(Beginning of Given data)

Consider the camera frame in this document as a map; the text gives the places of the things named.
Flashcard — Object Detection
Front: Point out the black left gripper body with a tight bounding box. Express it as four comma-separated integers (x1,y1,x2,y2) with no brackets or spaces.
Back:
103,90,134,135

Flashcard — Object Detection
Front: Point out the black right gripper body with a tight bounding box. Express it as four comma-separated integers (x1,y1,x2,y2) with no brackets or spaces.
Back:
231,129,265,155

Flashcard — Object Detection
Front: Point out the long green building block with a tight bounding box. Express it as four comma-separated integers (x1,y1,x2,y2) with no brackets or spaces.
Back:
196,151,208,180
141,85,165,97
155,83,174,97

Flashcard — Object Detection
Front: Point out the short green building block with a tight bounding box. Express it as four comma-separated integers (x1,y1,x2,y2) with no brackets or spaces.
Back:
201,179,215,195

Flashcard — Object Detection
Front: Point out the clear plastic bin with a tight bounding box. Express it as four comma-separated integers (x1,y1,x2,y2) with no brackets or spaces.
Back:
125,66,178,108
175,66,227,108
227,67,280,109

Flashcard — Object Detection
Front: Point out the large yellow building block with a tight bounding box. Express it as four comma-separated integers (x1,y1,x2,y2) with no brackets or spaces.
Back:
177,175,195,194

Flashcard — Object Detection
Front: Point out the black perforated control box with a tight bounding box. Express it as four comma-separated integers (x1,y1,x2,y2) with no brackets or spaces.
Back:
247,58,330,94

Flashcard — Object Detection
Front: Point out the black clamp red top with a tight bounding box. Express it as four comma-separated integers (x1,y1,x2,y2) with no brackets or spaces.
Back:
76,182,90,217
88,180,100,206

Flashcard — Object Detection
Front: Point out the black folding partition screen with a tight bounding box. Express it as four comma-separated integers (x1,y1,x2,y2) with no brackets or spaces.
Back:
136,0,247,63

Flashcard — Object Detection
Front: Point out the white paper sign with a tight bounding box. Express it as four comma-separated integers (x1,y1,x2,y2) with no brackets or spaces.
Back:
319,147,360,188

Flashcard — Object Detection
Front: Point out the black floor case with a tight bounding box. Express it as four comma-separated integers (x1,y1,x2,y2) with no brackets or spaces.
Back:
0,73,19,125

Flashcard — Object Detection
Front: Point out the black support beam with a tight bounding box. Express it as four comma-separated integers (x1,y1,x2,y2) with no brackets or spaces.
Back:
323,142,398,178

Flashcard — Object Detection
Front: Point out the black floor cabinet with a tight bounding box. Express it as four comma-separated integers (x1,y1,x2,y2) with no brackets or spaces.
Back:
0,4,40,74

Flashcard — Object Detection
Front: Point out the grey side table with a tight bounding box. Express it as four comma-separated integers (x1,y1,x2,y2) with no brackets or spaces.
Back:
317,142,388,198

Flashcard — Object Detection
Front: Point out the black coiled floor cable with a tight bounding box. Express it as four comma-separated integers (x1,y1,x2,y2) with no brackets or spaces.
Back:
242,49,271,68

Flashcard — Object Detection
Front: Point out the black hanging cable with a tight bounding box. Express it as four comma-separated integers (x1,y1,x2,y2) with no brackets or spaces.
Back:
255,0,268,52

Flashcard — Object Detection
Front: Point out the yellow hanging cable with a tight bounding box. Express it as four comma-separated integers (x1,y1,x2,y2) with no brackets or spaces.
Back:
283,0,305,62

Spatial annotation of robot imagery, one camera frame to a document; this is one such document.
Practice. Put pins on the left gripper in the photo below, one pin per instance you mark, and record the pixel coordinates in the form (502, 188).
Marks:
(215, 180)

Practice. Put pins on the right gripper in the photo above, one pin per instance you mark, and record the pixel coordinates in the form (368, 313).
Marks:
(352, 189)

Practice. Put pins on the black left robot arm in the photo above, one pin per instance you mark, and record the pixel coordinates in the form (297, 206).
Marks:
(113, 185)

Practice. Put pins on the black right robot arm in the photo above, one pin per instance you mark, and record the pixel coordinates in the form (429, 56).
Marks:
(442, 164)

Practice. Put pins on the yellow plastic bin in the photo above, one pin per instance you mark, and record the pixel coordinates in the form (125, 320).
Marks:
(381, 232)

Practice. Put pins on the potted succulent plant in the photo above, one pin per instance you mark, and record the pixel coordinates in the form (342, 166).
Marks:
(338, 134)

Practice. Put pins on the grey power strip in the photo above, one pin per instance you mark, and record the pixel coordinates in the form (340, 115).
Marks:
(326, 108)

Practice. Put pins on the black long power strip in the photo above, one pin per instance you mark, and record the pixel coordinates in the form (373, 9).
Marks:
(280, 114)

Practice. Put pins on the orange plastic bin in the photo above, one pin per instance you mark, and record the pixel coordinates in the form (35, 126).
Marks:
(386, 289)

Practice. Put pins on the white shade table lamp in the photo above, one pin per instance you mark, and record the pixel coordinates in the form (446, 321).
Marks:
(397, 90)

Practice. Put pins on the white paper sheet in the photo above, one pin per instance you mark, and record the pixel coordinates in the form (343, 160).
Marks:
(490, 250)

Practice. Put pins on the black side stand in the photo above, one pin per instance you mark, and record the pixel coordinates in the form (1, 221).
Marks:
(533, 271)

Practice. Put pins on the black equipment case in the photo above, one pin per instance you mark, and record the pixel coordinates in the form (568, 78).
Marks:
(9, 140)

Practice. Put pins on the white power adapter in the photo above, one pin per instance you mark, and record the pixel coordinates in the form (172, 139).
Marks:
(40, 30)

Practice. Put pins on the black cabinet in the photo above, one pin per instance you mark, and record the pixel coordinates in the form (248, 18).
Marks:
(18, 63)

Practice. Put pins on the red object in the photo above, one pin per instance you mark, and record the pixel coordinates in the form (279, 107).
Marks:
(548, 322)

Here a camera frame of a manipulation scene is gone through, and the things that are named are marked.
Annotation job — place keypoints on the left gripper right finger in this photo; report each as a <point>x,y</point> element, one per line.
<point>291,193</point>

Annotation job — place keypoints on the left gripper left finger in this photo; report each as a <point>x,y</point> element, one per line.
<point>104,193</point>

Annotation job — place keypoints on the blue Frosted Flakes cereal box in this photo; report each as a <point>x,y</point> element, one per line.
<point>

(End of Given data)

▸ **Task item**:
Go through the data and copy every line that includes "cabinet".

▸ **Result of this exercise**:
Front: Point out the black floor cabinet with a tight bounding box. Express it as four comma-separated integers (x1,y1,x2,y2) with no brackets or spaces.
Practice. Put pins on the black cabinet in the photo above, one pin per instance you mark, and record the pixel coordinates in the form (248, 18).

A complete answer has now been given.